──────── Provided entries ────────

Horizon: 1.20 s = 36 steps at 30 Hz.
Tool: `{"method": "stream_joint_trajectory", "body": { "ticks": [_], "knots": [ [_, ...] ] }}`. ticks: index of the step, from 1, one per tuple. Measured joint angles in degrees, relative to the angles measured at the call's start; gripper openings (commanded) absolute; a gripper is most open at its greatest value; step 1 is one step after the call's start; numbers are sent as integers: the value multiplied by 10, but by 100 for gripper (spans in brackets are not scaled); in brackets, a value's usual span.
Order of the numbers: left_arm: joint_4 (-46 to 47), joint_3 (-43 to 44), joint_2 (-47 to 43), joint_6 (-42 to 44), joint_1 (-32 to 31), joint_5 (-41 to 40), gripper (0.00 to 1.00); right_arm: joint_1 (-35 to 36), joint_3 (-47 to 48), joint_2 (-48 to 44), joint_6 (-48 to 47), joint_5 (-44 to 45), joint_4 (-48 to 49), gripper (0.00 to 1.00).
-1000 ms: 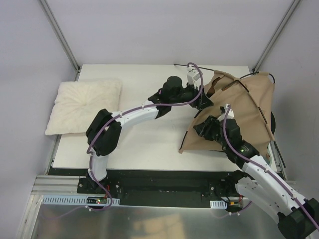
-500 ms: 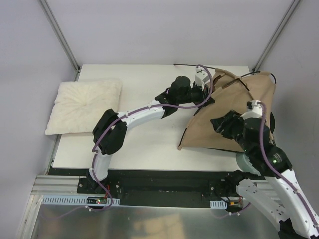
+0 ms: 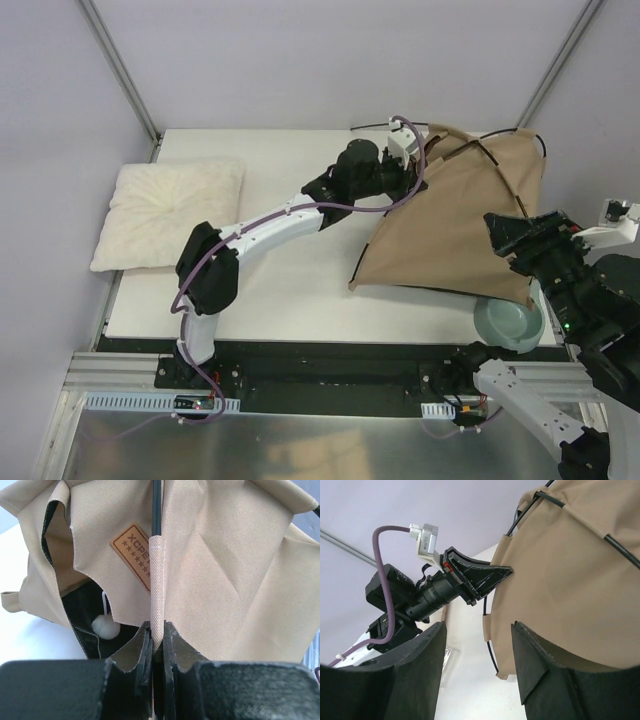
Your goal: Set up the pet tent
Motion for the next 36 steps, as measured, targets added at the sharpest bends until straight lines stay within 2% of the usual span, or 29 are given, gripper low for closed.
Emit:
{"method": "stream_joint_trajectory", "body": {
  "ticks": [7,12,18,24,30,33,35,36],
  "knots": [
    [-21,-19,-78,57,14,-9,0,0,16,2,14,4,-12,62],
    [-29,-88,-169,79,62,16,0,0,-3,3,23,3,-16,69],
    [-60,-172,-262,106,111,40,0,0,-23,32,23,-9,-33,72],
    [-87,-235,-337,127,148,54,0,0,-28,90,-7,-103,-57,72],
    [-92,-290,-384,140,193,60,0,0,-82,129,-34,-200,-72,72],
    [-96,-306,-389,142,208,62,0,0,-111,138,-45,-249,-73,66],
    [-97,-311,-389,142,215,62,0,0,-124,139,-54,-279,-74,56],
    [-97,-313,-389,142,215,62,0,0,-129,139,-57,-292,-75,47]
  ]
}}
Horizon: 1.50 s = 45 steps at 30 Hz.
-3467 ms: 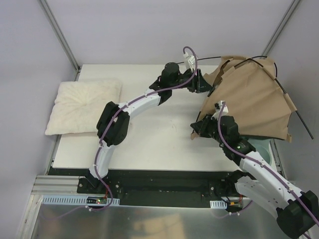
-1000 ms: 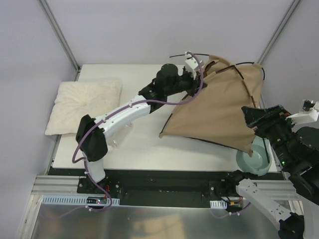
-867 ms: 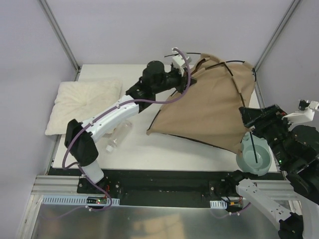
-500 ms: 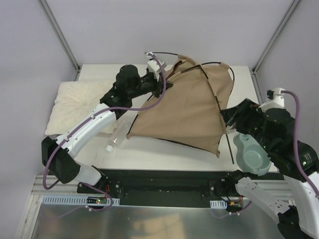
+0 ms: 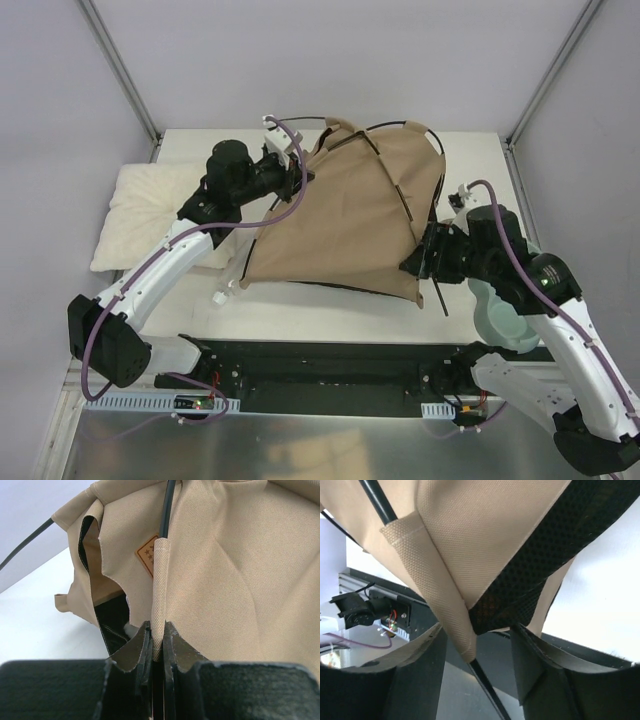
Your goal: Set up the pet tent
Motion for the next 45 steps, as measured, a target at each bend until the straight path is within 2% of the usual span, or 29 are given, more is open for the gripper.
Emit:
{"method": "stream_joint_trajectory", "body": {
  "ticks": [3,4,9,11,14,16,17,20,24,26,29,38,45],
  "knots": [
    [-1,-2,0,0,1,1,0,0,-4,1,-11,-21,-7,25],
    [-1,-2,0,0,1,2,0,0,-4,1,-13,-27,-10,21],
    [-2,-2,0,0,1,4,0,1,2,0,-39,-52,-16,12],
    [-4,3,0,0,1,0,0,1,10,-1,-47,-61,-19,14],
    [-6,13,2,7,1,-10,0,1,14,-6,-56,-73,-23,35],
    [-4,16,4,13,1,-15,0,1,14,-10,-54,-75,-28,45],
    [-3,16,5,14,2,-16,0,1,14,-13,-53,-75,-32,48],
    [-3,17,7,17,5,-19,0,1,13,-28,-48,-76,-40,49],
    [1,17,9,23,7,-19,0,1,11,-50,-40,-78,-40,45],
    [2,17,9,26,7,-19,0,1,8,-59,-38,-79,-41,38],
    [6,17,9,28,7,-17,0,1,7,-63,-33,-76,-42,0],
    [15,31,33,14,7,-15,0,1,25,-70,-22,-61,-46,0],
    [32,64,71,-12,7,-13,0,1,147,-49,-19,-61,-88,0]
  ]
}}
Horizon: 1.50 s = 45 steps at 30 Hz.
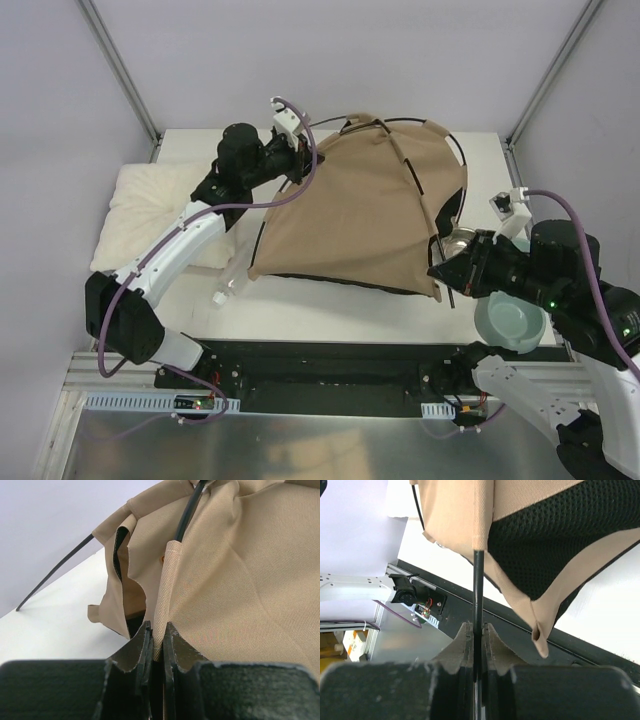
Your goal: Set up the pet tent
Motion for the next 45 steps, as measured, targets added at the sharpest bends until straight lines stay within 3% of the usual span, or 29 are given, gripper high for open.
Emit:
{"method": "stream_joint_trajectory", "body": {
  "ticks": [15,19,22,30,33,39,45],
  "knots": [
    [80,64,118,-52,38,84,0,-1,3,-1,17,-5,3,0],
    [92,72,125,-56,46,87,43,-2,-49,-8,53,-19,59,0],
    [101,74,125,-68,57,60,63,-1,-93,-8,97,-27,116,0],
    [82,71,106,-72,76,-40,78,0,-120,23,195,36,225,0],
    [75,68,83,-68,76,-78,99,0,-104,46,217,50,230,0],
    [70,59,16,-64,76,-136,99,0,-24,120,228,48,196,0],
    [40,48,-53,-78,76,-89,98,0,-11,147,232,42,197,0]
  ]
}}
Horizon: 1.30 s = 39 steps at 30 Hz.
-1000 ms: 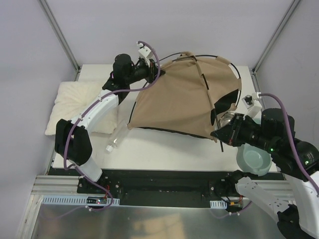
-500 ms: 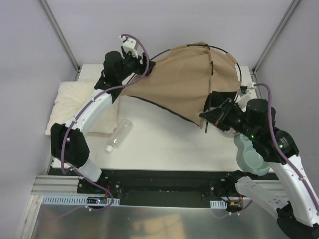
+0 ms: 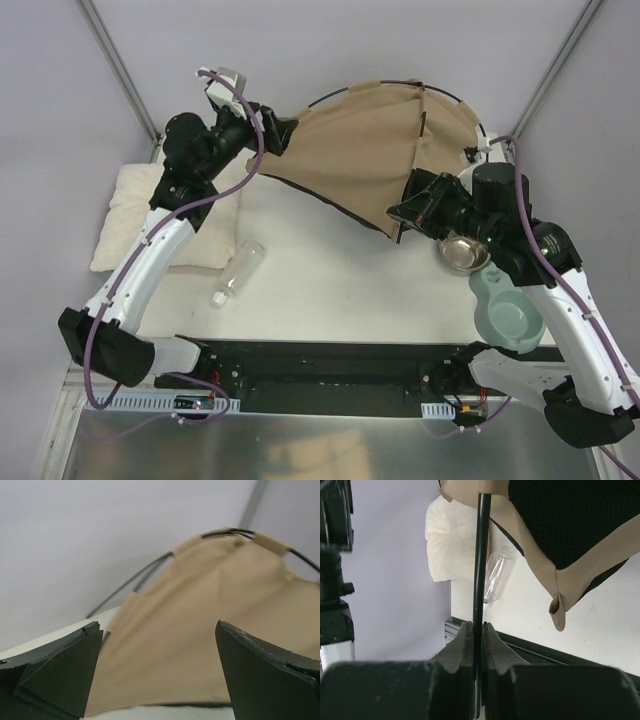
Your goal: Set up the pet tent
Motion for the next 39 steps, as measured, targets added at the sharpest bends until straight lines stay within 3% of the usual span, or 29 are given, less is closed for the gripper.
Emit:
{"method": "stream_joint_trajectory", "body": {
  "ticks": [6,13,26,39],
  "knots": [
    [3,-114,-85,-59,-14,110,93,0,15,35,20,0,22,0],
    [24,-247,-91,-69,-159,110,87,0,40,69,60,11,43,0],
    [270,-301,25,-53,-253,-2,85,0,41,80,149,33,91,0],
    [374,-290,98,-1,-313,-112,80,0,50,106,191,52,119,0]
  ]
}}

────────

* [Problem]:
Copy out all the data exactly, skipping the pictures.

* [Answer section]:
Horizon: 1.20 s = 36 steps at 30 Hz.
Tool: `{"method": "stream_joint_trajectory", "body": { "ticks": [_], "knots": [ [_, ...] ] }}`. ticks: index of the step, from 1, one per tuple. Measured joint angles in degrees, relative to the angles measured at the call's start; gripper openings (commanded) absolute; a gripper is most open at its greatest value; step 1 is one step after the call's start; numbers are sent as integers: the value multiplied by 10, but by 100 for gripper (spans in brackets are not scaled); in brackets, a value's usual span.
Order of the numbers: left_arm: joint_4 (-46 to 47), joint_3 (-43 to 44), joint_2 (-47 to 43), joint_6 (-42 to 44), joint_1 (-32 to 31), joint_5 (-41 to 40), gripper (0.00 to 1.00); right_arm: joint_1 (-35 to 36), joint_3 (-47 to 48), joint_2 (-48 to 44), joint_6 (-48 to 47), joint_5 (-44 to 45), joint_4 (-48 to 49), gripper (0.00 to 1.00).
-1000 ms: 
-500 ms: 
+0 ms: 
Your goal: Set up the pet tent
Motion for the next 36 steps, as measured, targets added at the sharpest bends until straight lines stay within 2% of the usual span, or 29 are given, gripper low for closed.
Emit:
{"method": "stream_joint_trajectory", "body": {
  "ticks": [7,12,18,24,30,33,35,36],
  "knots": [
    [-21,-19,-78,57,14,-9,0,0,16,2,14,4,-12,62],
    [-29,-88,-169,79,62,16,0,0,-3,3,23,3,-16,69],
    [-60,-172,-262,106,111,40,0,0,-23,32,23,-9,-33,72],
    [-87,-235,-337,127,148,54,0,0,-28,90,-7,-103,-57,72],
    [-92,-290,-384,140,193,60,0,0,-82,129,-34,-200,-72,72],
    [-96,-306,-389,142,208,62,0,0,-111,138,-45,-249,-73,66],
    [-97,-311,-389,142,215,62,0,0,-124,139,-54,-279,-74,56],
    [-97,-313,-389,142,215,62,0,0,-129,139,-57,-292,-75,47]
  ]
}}
Horizon: 1.50 s = 45 steps at 30 Hz.
-3467 ms: 
-1000 ms: 
-867 ms: 
-500 ms: 
+0 ms: 
Your goal: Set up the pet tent
Motion for the next 45 steps, as measured, a target at each bend until the straight path is within 2% of the usual span, or 29 are given, more is open for the gripper.
Emit:
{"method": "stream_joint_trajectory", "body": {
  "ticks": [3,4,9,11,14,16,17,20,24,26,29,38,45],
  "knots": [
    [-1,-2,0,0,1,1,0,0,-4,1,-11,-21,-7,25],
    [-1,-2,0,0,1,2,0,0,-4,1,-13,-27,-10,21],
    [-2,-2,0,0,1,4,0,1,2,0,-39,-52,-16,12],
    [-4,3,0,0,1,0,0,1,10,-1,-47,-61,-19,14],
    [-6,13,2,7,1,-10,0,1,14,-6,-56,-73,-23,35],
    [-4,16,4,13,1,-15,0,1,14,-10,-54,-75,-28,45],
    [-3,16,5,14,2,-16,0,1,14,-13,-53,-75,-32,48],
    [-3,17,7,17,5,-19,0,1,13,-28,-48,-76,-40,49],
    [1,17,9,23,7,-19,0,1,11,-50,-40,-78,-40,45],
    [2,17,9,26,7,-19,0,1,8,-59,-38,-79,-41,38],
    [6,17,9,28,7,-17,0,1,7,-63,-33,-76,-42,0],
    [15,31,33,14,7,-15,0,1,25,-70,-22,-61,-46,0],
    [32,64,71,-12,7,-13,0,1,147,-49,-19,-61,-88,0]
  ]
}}
Horizon: 1.50 s = 45 steps at 30 Hz.
Your goal: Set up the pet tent
Motion for the next 45 steps, as measured, targets added at the sharpest bends until straight lines stay within 3% of the usual span, or 29 are given, gripper high for open.
Emit:
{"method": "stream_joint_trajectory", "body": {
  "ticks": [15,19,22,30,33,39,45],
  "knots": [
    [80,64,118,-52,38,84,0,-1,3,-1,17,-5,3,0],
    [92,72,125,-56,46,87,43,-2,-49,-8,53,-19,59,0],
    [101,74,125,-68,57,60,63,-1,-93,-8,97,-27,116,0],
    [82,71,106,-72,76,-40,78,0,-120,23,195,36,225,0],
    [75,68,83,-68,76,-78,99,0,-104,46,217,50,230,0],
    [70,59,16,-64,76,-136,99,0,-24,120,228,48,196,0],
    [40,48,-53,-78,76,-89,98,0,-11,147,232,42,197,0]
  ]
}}
Horizon: 1.30 s = 39 steps at 30 Hz.
-1000 ms: 
-500 ms: 
+0 ms: 
Your goal: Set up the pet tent
Motion for the next 39 steps, as measured, targets added at the sharpest bends until straight lines stay within 3% of the usual span, or 29 are given, less is closed for the gripper.
Emit:
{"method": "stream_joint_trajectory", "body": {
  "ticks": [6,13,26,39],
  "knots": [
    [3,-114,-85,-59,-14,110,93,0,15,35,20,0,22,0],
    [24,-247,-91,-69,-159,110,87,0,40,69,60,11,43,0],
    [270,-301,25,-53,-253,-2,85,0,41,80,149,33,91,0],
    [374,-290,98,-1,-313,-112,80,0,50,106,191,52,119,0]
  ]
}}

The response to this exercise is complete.